Dzolokpuita (V/R), April 11, GNA - Chiefs in the Volta Region have been urged to lead their people to invest in the emerging fish farming industry which promises immeasurable financial gains and economic prosperity.
Mr Henry Gidi, President of the Global Agriculture Foundation, gave the advice when officials of the Foundation addressed a meeting of the Congress of Ho-West Chiefs at Dzolokpuita on Sunday. Mr Gidi, whose Foundation is spearheading fish farming on the Volta Lake, assured the chiefs that they and their people could earn from fish farming what their counterparts elsewhere in the country were earning from royalties and cash crops such as cocoa. He said the vast Volta Lake and other water bodies in the Volta Region are 93gold mines" waiting for the people to mine with minimum investment.
Mr Gidi predicted that a great economic transformation would take place in the Volta Region within a short time provided the people embrace and invest in the industry.
"Everybody in the Volta Region could become a very prosperous proxy fish farmer within a short time", he said. He said the Foundation was liaising with the National Youth Employment Programme to recruit 5,000 youths from each of the 10 regions for training and employment in various aspects of fish farming.

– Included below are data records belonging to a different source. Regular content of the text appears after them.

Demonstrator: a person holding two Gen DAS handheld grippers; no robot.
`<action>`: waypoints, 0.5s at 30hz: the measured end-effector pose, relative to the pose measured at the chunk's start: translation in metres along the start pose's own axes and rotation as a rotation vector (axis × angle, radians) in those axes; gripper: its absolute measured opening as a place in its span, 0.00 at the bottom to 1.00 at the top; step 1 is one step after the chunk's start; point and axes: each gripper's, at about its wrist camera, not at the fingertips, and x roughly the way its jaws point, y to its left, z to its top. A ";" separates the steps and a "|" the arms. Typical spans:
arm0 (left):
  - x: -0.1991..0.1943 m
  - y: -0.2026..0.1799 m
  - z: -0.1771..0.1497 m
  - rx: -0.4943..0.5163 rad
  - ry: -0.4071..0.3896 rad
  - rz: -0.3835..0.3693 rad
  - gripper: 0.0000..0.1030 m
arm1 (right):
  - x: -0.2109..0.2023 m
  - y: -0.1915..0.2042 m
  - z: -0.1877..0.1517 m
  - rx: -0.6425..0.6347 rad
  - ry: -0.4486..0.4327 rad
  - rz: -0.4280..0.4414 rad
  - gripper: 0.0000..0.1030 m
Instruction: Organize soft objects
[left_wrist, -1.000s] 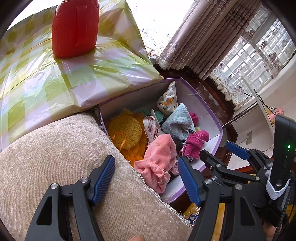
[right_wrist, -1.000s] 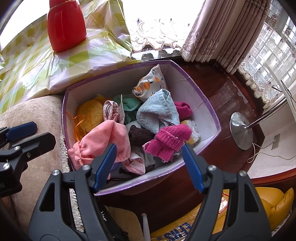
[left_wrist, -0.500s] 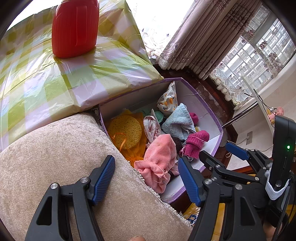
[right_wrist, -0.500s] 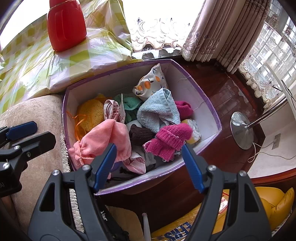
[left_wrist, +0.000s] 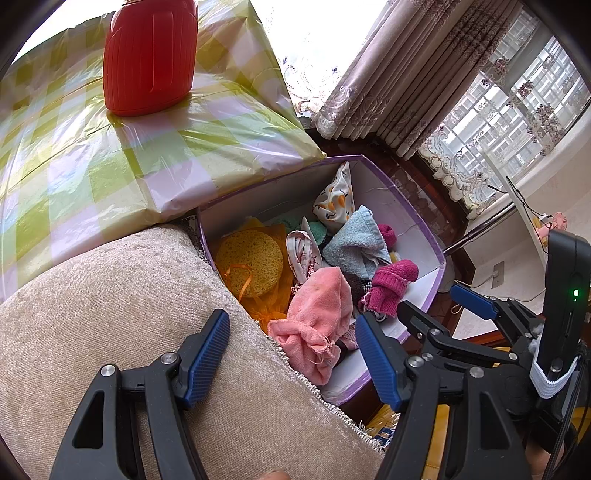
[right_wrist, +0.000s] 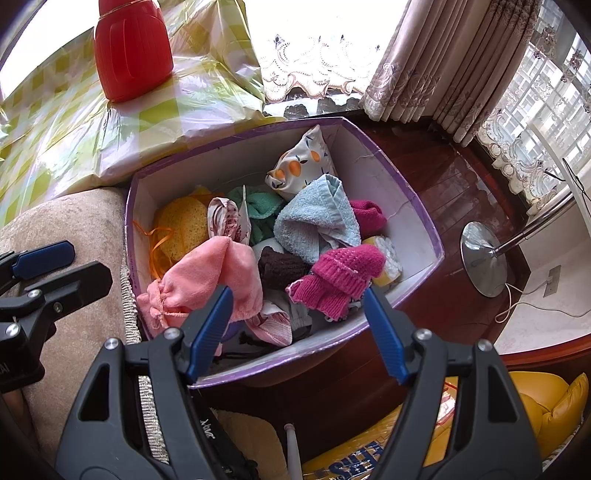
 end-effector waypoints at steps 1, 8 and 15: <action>0.000 0.000 0.000 0.000 0.000 0.000 0.69 | 0.000 0.000 0.000 0.000 0.001 0.001 0.73; 0.000 0.000 0.000 0.000 0.000 0.000 0.69 | 0.001 0.000 -0.001 0.004 0.004 0.004 0.73; 0.000 0.000 0.000 0.000 0.000 0.000 0.69 | 0.001 0.000 -0.001 0.005 0.005 0.005 0.73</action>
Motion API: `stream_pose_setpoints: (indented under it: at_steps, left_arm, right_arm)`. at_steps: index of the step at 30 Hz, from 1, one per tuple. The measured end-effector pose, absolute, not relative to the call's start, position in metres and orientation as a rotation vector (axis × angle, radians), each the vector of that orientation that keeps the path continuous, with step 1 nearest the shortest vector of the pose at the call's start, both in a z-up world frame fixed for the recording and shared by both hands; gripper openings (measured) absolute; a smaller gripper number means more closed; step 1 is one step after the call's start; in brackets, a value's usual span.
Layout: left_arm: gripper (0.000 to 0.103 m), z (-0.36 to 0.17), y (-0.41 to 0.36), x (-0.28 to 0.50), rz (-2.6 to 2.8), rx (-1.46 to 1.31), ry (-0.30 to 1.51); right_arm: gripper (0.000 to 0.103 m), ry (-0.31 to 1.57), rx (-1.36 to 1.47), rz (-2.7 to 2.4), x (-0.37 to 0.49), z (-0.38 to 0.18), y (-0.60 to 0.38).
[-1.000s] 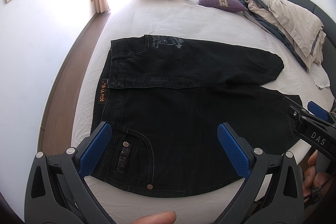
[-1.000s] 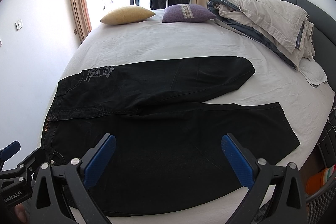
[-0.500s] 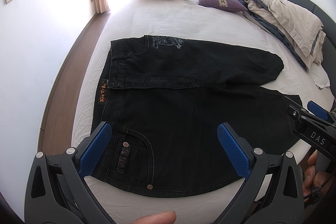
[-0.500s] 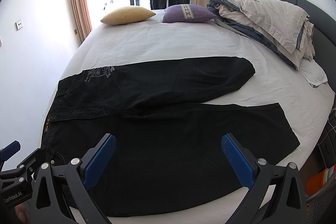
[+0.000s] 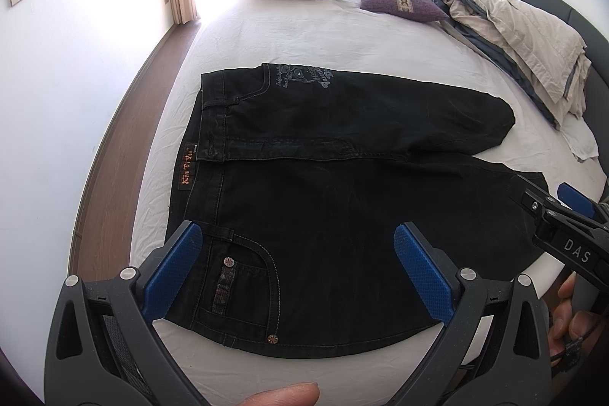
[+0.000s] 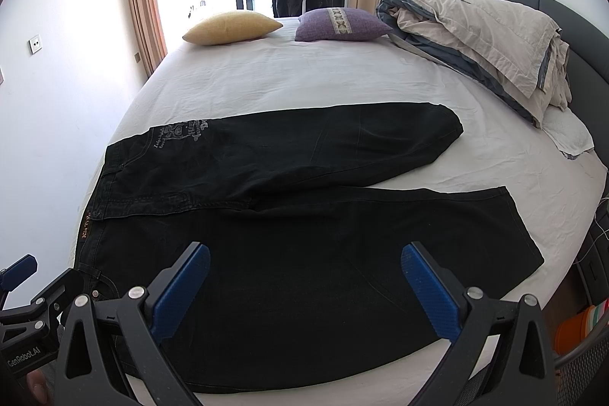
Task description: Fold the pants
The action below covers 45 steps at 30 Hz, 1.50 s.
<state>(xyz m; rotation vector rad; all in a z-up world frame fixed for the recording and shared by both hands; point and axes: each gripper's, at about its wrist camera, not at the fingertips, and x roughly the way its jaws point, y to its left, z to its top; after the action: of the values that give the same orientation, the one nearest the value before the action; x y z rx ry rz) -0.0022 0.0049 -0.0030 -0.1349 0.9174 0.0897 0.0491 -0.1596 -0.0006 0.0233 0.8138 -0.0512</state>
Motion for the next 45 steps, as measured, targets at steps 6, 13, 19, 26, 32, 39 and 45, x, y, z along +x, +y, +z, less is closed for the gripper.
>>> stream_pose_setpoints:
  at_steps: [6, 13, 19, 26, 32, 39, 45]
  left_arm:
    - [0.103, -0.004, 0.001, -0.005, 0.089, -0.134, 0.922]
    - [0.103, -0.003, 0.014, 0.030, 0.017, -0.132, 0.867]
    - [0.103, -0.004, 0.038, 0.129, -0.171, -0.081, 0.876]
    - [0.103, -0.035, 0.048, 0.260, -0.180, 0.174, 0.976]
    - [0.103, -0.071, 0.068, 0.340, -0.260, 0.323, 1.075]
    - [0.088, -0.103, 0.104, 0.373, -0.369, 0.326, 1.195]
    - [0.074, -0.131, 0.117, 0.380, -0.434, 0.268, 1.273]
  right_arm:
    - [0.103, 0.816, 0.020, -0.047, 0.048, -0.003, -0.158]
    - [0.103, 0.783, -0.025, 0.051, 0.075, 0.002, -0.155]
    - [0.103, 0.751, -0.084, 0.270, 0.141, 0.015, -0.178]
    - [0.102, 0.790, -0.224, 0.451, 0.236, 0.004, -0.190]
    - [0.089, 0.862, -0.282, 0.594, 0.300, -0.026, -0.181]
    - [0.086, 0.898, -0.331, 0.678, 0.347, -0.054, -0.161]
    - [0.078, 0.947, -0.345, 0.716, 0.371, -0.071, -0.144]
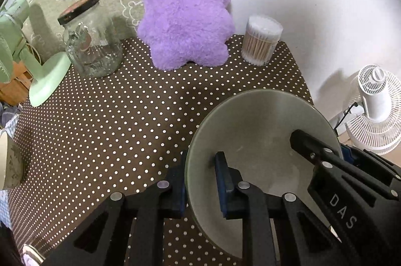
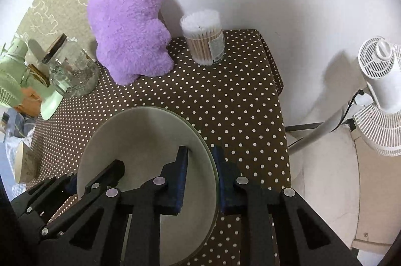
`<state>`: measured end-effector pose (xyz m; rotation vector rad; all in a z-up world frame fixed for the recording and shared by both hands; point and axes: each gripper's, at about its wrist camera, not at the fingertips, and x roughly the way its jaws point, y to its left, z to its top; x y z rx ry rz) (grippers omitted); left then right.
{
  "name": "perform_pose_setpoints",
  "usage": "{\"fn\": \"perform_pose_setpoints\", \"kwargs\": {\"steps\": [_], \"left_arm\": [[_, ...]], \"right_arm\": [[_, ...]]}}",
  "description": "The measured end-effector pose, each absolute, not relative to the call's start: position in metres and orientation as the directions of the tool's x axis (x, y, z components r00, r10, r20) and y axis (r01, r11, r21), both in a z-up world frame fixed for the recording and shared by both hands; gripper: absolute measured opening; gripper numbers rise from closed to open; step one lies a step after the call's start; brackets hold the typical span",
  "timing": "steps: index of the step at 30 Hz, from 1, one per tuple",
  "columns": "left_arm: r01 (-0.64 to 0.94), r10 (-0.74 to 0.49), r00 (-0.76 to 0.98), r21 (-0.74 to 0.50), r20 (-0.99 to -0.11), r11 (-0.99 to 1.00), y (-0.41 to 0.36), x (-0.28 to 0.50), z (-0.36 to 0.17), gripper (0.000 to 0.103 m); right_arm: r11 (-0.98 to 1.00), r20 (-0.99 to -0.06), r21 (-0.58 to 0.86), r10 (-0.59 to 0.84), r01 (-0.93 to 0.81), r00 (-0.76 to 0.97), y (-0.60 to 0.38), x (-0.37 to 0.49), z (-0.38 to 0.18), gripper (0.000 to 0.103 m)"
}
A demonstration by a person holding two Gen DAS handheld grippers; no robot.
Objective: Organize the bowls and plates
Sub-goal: 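Carry the held bowl back toward the first bowl and plates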
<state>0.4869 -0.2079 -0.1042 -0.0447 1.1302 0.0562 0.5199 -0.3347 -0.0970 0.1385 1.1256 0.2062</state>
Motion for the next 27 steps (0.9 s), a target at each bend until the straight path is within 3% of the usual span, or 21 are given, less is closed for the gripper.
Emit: {"fn": "perform_pose_setpoints", "kwargs": {"steps": [27], "left_arm": [[0.010,-0.033,0.497,-0.032,-0.867,0.999,-0.185,0.392,-0.017,0.017]], "right_arm": [[0.979,-0.844,0.198,0.189,-0.036,0.501,-0.310,0.414,-0.004,0.024]]}}
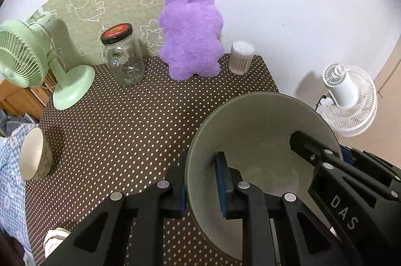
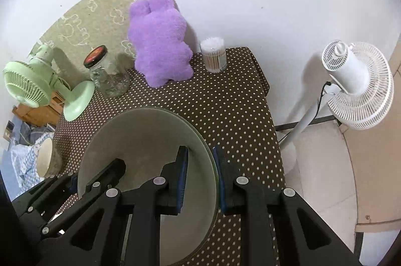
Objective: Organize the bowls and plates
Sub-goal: 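Carry the held bowl back toward the first bowl and plates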
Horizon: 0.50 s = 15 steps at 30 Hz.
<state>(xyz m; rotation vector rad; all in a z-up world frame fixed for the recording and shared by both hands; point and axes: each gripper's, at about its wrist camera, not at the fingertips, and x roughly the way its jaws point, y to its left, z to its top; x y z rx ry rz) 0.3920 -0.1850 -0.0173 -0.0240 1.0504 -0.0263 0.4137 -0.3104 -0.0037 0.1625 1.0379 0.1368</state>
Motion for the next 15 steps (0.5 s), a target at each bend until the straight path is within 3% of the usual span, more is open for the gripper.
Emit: {"fn": "perform_pose_setpoints", "kwargs": {"steps": [15], "left_arm": [[0.049,-0.064,0.511,-0.046,-0.857,0.998,-0.153,0.318,0.005,0.017]], "right_arm": [[0.984,-0.828,0.176,0.154,-0.011,0.539,-0.279,0.330,0.023,0.024]]}}
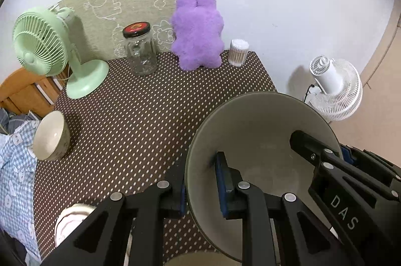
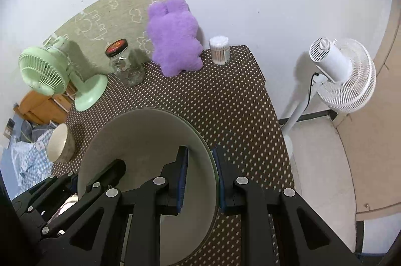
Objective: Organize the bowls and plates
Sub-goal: 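Carry the held bowl back toward the first bowl and plates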
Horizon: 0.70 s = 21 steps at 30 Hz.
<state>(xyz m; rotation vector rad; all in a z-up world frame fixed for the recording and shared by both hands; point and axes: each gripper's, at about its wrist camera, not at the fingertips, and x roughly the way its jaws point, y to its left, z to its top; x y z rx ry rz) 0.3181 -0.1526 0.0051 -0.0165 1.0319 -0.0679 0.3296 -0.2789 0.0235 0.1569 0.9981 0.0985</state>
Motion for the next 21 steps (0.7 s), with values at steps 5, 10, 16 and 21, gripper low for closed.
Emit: {"fn": "perform_pose_setpoints", "kwargs": {"steps": [5,10,16,21], "left_arm": [[0.063,-0.073,0.508,-0.048,-0.858,0.997,-0.141,0.294,0.003,0.017],[0.069,-0.084,0.496,-0.057,-0.864,0.996,-0.132,0.271,-0.003,0.017],[0.082,-0.094,0.483,-0.061,-0.871,0.995,-0.124,0.243,-0.012,0.017],[0.083,-0.089,0.469,-0.057,-0.879,0.995,-0.121,0.226,-0.023,0.018]], "right_arm": [[0.985,-0.831,0.172,0.144,0.002,0.537,-0.268,0.300,0.021,0.024],[0.986,-0.838,0.168,0.135,0.014,0.529,-0.258,0.274,0.016,0.024],[0.986,-0.844,0.163,0.124,0.030,0.521,-0.251,0.244,0.006,0.024],[0.986,-0.853,0.162,0.122,0.035,0.508,-0.246,0.226,-0.006,0.024]]}}
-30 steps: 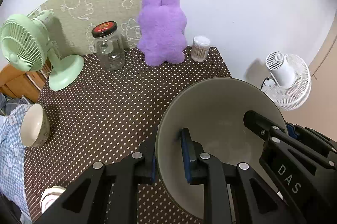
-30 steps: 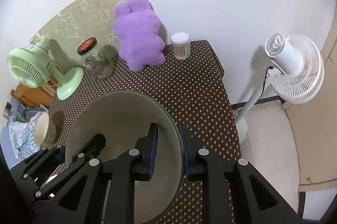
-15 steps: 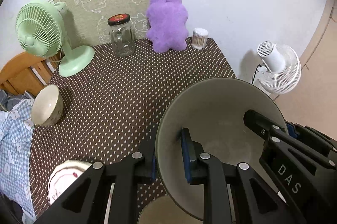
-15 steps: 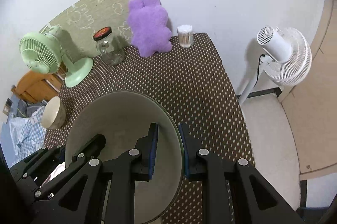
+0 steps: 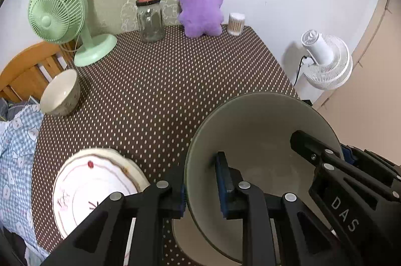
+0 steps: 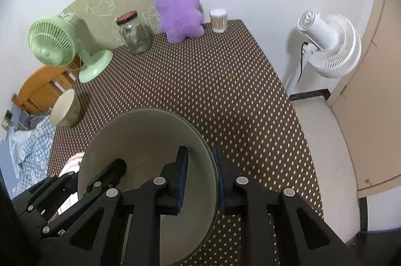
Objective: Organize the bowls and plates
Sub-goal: 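Carry the held bowl back toward the first bowl and plates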
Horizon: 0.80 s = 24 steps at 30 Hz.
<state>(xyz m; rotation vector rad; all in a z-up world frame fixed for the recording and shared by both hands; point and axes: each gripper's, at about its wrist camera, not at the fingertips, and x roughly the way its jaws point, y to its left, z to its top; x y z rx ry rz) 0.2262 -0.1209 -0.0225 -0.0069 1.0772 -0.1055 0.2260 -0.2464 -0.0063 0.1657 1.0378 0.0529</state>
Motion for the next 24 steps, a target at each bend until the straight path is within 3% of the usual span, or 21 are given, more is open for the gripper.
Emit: {"fn": "perform_pose_setpoints", "kwargs": {"steps": [24], "left_arm": [[0.044,-0.038,0.376,-0.023,-0.926,0.999,-0.105,0.200,-0.072,0.021]], "right_arm": [[0.994,-0.907,0.105,0.086,0.024,0.412,-0.219,0.205,-0.058,0.024]]}}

The Reverend Worlanyo Afenu, Executive Secretary of the Foundation, said that the Foundation would look for money to build fish cages and services on behalf of prospective fish farmers after they had paid a registration fee of 50.00 Ghana cedis each. He said after six months the first harvest of fish would take place and deductions amounting to 30 percent of revenue earned to pay off the loan and services with the remainder 70 percent paid to the farmer.
Rev Afenu said the farmer then becomes the owner of the cage and therefore stood to earn higher returns from the sale of fish harvested from his cage.
He said the market for fish in the country currently is high with much higher potentials for the future as investors in fish processing showing interest in investing in the country.
Rev Afenu said information from the Fishery Commission indicated that Ghana's fish demand stood at 888,000 metric tonnes, 400 metric tonnes of which come from domestic sources.